§ **EXERCISE**
Among the entries that follow, count the lines with the word "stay" and report the number by itself.

+---+

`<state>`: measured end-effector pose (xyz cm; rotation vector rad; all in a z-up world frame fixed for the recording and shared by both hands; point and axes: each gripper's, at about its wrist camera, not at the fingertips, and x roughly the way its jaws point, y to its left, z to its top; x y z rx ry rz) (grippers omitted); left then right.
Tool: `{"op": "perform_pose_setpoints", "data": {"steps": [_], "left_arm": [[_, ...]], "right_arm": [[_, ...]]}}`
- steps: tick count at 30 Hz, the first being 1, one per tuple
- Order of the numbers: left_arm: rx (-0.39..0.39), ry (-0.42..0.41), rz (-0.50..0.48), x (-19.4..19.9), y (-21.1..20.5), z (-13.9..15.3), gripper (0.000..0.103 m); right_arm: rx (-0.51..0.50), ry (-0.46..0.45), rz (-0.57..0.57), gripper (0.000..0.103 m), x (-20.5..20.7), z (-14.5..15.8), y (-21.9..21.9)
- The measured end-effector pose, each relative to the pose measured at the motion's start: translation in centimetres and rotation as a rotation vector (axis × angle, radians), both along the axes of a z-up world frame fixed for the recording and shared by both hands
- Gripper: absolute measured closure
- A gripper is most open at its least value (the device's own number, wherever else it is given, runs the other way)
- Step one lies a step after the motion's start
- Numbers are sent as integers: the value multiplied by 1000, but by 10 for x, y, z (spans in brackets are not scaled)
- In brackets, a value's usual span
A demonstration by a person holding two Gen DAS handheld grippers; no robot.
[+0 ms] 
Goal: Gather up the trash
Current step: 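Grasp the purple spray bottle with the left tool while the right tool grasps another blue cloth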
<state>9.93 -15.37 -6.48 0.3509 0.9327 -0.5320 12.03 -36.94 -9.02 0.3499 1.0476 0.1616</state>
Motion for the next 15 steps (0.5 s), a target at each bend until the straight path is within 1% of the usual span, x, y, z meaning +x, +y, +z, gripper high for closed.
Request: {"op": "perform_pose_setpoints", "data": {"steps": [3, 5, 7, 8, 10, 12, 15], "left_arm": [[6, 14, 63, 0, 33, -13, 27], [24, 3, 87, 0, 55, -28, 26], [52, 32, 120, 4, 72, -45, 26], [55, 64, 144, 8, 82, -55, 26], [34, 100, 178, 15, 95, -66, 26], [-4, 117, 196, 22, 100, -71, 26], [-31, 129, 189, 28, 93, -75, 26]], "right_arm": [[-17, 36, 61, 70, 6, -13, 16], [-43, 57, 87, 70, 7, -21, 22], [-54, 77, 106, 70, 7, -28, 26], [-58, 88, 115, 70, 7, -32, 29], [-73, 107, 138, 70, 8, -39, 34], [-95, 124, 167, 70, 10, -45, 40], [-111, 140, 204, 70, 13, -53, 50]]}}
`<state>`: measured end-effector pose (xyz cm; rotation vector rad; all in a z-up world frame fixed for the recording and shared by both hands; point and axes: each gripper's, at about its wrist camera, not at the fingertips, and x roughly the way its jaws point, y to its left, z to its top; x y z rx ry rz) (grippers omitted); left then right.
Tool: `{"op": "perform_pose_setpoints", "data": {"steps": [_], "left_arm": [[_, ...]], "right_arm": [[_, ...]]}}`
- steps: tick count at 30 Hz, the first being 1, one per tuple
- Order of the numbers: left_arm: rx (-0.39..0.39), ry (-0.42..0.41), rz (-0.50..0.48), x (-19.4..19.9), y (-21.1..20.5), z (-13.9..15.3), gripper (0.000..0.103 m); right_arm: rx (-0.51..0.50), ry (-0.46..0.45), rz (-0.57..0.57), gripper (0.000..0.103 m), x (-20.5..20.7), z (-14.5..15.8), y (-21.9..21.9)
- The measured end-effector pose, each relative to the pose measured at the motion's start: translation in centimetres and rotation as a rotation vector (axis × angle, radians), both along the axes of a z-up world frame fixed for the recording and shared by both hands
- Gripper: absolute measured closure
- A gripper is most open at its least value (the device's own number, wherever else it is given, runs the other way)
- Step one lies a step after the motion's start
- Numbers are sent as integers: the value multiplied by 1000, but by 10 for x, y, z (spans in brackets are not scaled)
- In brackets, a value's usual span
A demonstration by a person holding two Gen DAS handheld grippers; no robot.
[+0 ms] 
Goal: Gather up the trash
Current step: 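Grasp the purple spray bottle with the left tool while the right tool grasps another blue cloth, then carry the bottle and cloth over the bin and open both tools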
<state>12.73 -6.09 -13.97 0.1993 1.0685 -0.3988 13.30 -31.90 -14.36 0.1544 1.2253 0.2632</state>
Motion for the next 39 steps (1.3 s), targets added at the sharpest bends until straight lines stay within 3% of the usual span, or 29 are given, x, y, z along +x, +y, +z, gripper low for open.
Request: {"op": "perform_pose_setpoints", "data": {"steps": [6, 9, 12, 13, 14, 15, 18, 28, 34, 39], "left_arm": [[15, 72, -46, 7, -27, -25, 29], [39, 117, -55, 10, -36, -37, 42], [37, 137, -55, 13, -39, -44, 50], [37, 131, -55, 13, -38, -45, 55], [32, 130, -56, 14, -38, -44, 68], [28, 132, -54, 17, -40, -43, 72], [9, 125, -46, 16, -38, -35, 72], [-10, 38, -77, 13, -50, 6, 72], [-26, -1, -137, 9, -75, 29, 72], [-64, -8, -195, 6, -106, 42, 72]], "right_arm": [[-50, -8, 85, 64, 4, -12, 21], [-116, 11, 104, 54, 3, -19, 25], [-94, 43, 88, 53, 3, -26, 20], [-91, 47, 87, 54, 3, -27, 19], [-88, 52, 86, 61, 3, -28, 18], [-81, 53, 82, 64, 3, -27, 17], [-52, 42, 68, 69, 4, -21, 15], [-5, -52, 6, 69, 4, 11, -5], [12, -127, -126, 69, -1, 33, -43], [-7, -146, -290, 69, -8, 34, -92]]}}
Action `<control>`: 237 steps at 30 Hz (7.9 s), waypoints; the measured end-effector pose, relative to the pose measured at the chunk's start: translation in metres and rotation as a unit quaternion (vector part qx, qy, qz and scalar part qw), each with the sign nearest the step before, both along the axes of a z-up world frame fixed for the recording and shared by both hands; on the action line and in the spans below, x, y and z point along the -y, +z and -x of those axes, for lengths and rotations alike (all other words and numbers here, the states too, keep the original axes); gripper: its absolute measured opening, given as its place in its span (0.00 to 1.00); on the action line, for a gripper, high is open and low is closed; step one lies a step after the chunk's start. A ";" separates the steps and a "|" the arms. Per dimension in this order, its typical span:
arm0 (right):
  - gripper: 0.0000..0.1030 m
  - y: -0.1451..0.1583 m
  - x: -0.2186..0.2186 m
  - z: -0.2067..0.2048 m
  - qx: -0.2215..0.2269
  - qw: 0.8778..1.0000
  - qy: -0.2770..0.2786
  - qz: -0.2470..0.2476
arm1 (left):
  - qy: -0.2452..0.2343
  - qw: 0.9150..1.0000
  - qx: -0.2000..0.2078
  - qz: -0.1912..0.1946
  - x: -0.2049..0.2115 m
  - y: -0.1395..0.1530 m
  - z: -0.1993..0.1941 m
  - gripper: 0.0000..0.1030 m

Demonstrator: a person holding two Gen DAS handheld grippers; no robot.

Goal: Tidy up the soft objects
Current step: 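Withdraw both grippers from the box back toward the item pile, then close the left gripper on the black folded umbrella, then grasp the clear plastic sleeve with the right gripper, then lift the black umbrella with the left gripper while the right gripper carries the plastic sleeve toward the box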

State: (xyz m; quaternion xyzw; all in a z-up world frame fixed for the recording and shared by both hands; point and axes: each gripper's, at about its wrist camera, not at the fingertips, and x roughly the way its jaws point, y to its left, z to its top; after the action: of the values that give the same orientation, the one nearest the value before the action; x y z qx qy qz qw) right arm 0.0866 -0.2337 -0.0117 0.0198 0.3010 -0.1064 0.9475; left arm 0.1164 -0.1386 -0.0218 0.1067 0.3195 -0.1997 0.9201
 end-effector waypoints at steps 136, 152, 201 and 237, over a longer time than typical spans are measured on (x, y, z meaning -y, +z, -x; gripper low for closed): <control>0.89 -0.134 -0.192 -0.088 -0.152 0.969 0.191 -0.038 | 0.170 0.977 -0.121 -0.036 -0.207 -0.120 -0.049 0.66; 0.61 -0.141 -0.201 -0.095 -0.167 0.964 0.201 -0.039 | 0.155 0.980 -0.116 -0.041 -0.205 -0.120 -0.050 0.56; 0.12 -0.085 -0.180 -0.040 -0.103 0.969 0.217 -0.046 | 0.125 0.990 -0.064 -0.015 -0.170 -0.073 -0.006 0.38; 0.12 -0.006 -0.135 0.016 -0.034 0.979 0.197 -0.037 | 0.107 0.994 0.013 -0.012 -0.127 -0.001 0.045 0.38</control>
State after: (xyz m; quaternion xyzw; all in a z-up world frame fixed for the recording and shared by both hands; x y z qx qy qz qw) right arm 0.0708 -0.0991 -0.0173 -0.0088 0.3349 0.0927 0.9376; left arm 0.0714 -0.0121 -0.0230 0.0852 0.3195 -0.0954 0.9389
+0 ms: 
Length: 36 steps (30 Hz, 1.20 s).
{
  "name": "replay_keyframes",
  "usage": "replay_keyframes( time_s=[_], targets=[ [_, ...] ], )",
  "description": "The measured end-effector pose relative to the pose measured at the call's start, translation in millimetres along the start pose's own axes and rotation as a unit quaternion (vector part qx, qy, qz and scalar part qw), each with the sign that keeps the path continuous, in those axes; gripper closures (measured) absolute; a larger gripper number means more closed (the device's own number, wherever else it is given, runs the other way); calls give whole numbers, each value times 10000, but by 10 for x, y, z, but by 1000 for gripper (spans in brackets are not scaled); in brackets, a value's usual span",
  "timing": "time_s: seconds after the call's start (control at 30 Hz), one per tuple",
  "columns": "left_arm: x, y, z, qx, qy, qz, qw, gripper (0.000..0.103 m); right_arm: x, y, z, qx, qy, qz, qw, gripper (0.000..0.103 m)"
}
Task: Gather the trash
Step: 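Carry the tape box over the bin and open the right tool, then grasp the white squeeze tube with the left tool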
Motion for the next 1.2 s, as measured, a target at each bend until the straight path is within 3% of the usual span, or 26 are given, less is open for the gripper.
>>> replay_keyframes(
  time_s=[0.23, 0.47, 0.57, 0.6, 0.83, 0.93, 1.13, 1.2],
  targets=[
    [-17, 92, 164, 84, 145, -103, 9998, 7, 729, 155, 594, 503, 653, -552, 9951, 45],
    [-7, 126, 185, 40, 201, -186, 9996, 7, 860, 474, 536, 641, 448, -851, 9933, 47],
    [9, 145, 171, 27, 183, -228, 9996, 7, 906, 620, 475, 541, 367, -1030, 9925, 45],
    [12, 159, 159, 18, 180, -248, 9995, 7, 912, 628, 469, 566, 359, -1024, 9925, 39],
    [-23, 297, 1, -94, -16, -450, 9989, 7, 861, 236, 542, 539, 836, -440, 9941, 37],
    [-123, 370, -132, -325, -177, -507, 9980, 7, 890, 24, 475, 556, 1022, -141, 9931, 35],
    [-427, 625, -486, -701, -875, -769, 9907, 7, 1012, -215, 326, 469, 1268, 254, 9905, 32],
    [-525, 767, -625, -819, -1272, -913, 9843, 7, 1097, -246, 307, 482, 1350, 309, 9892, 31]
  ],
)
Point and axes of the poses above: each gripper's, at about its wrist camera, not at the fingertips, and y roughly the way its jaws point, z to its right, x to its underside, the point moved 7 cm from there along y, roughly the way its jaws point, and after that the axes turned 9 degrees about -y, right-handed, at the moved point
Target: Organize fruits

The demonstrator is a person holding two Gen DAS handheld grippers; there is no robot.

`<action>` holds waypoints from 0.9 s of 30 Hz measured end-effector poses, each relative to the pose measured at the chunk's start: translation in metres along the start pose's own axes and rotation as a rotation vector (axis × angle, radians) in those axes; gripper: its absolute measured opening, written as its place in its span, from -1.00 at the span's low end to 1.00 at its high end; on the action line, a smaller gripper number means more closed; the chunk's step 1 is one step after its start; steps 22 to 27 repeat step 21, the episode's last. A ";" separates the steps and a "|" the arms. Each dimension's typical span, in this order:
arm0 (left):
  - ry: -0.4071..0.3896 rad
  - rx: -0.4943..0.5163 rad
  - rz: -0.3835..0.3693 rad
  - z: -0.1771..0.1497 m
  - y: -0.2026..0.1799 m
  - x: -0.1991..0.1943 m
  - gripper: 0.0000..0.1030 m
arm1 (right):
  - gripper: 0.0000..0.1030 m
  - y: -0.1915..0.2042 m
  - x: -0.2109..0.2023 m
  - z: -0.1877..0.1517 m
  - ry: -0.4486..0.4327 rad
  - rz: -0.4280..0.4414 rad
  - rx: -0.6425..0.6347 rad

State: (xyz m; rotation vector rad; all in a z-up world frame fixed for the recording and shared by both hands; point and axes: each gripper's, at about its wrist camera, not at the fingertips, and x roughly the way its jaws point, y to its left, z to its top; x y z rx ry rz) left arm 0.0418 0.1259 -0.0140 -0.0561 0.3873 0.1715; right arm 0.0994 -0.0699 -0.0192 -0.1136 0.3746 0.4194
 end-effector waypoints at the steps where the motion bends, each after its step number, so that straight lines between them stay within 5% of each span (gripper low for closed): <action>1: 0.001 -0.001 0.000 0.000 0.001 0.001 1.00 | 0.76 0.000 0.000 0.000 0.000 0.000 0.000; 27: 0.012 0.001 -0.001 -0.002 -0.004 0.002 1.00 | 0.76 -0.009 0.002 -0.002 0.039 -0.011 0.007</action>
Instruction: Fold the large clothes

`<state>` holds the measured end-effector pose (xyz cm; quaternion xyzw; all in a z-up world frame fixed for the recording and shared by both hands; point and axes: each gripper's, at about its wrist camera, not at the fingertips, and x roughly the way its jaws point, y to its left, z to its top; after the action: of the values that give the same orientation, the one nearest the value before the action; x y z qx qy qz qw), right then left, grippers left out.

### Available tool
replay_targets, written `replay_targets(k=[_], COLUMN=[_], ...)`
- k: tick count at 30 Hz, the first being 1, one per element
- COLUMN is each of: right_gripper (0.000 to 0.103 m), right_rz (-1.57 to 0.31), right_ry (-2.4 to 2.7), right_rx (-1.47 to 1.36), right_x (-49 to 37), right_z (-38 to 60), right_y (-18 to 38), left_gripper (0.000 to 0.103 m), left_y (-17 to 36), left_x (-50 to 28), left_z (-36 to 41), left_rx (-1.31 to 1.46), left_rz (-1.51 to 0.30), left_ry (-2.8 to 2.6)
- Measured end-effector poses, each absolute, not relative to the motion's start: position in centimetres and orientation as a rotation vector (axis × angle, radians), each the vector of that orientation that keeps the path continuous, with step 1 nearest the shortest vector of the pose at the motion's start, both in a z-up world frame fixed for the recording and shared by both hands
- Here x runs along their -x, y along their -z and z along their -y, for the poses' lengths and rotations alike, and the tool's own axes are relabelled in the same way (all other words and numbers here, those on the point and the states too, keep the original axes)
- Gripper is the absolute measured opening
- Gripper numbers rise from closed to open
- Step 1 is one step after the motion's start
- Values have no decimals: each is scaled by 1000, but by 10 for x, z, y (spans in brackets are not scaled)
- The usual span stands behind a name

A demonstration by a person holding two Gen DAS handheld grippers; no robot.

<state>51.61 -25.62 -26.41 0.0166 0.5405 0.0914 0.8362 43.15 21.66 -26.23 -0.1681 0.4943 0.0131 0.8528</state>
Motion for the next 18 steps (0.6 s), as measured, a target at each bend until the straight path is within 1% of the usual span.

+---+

§ **YOUR RESPONSE**
2